Chap. 1: Telat

145 35 9
                                    

Jangan lupa support ya readers ku sayang, mwah. —Ttinbi

-oOo-

"AAAAAAKKH!" Pekik sesorang uring-uringan. Kakinya berlari begitu cepat, seakan tidak ingin kehilangan waktu barang sedetik.

WUSSSH!

Bahkan daun-daun yang berguguran ikut bertebangan.

Sosok ber-gender perempuan itu berlari sambil membawa ransel kecil berwarna hitam pekat miliknya, dan di ransel tersebut terdapat gantungan kunci yang bertuliskan 'Sinb'.

Aura Sinb Lestari. Memiliki rambut ombre hijau panjang yang sekarang dikuncirnya tinggi-tinggi beserta poninya, sehingga dahinya yang agak lebar terpampang jelas. Tubuhnya cukup tinggi, kulitnya putih bersih tanpa lecet sedikitpun.

Gantungan kunci yang bertuliskan nama panggilannya itu bergoyang-goyang ketika gadis itu masih kebut-kebutan.

"Jam sialan, mati ga bilang-bilang!" Sinb kesal, dia terus mengumpat dan tetap berlari menuju sekolahnya. Yang tinggal beberapa puluh meter di depannya.

WELCOME TO SANS JUNIOR HIGH SCHOOL

Itulah kalimat yang terpampang jelas nan megah di atas gerbang sekolahnya.

Sinb bersekolah di sini.

Sekolah ini sama seperti sekolah lain, bedanya sekolah ini memiliki bangunan yang bagus dan lebih elit.
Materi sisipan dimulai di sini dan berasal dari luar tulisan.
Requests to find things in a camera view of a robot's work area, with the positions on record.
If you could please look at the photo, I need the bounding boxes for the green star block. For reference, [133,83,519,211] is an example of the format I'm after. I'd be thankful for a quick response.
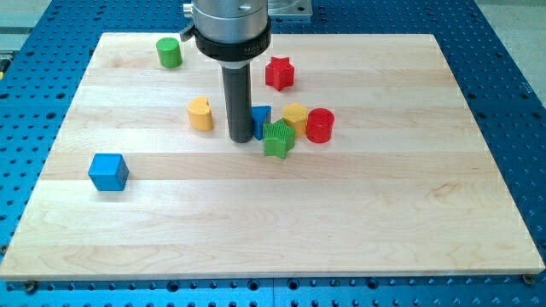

Sehingga banyak anak-anak yang sudah lulus SD berlomba untuk memasuki sekolah ini. Tapi namanya saja sekolahan, pasti ada murid yang tidak beres dan perlu dididik secara intensif. Dengan keberadaan murid seperti itulah sekolah menjadi berwarna. Iya kan?

TEEEEEEEEEEEEETTTTT!

Bunyi bel melengking tinggi bagaikan klakson bis yang lagi tren terdengar di gendang telinganya. Belnya ditekan empat kali, artinya kegiatan belajar mengajar akan segera dimulai.

"TUNGGU PAAAKKK!" Teriak Sinb bagai orang kesetanan sambil tetap berlari kencang-kencang.

Sepertinya keberuntungan enggan berpihak padanya. Padahal jarak Sinb dengan gerbang hanya tinggal empat puluhan meter lagi, tapi bel keburu berbunyi.

Murid-murid yang masih berada di luar gerbang langsung masuk dengan tergesa-gesa. Sampai-sampai ada yang hampir terjepit pintu gerbang saat gerbang hendak ditutup.

"Aaaaa, tyduucckkk!"

Memang pak satpam di sekolah ini termasuk killer dan tak pandang bulu, beliau selalu disiplin. Bahkan tidak pernah membuka gerbang pada siapapun yang terlambat, termasuk para guru. Aju nice!

"Pak! Bukain dong!" Sinb menggoyang-goyangkan gerbang sekolahnya yang sudah tertutup. Tapi nihil, yang diajak bicara tidak menyahut dan dengan santainya sang satpam meneguk kopinya.

Sinb terus-terusan merengek pada satpam kejam tersebut. Bahkan jika ia salto, split, dan ngesot sambil menangis, pasti tak dikasihani juga. Sampai pada akhirnya Sinb pun lelah memikirkannya.

"Cih, liat aja!" Sinb langsung berlari meninggalkan gerbang sekolahnya.

Tapi tunggu, ia tidak pulang karena putus asa.

Sinb tidak kehabisan akal, dia memanjat gerbang bagian belakang sekolahnya yang tidak dijaga karena sudah tidak digunakan untuk keluar masuk lagi.

Dengan susah payah dan berbekal keperkasaan, Sinb memanjat gerbang yang cukup tinggi itu. Jauh lebih tinggi dari tinggi badannya. Kakinya sedikit tergores oleh ujung-ujung lancip yang sengaja dibuat di bagian atas gerbang, sebagai antisipasi pencegahan maling.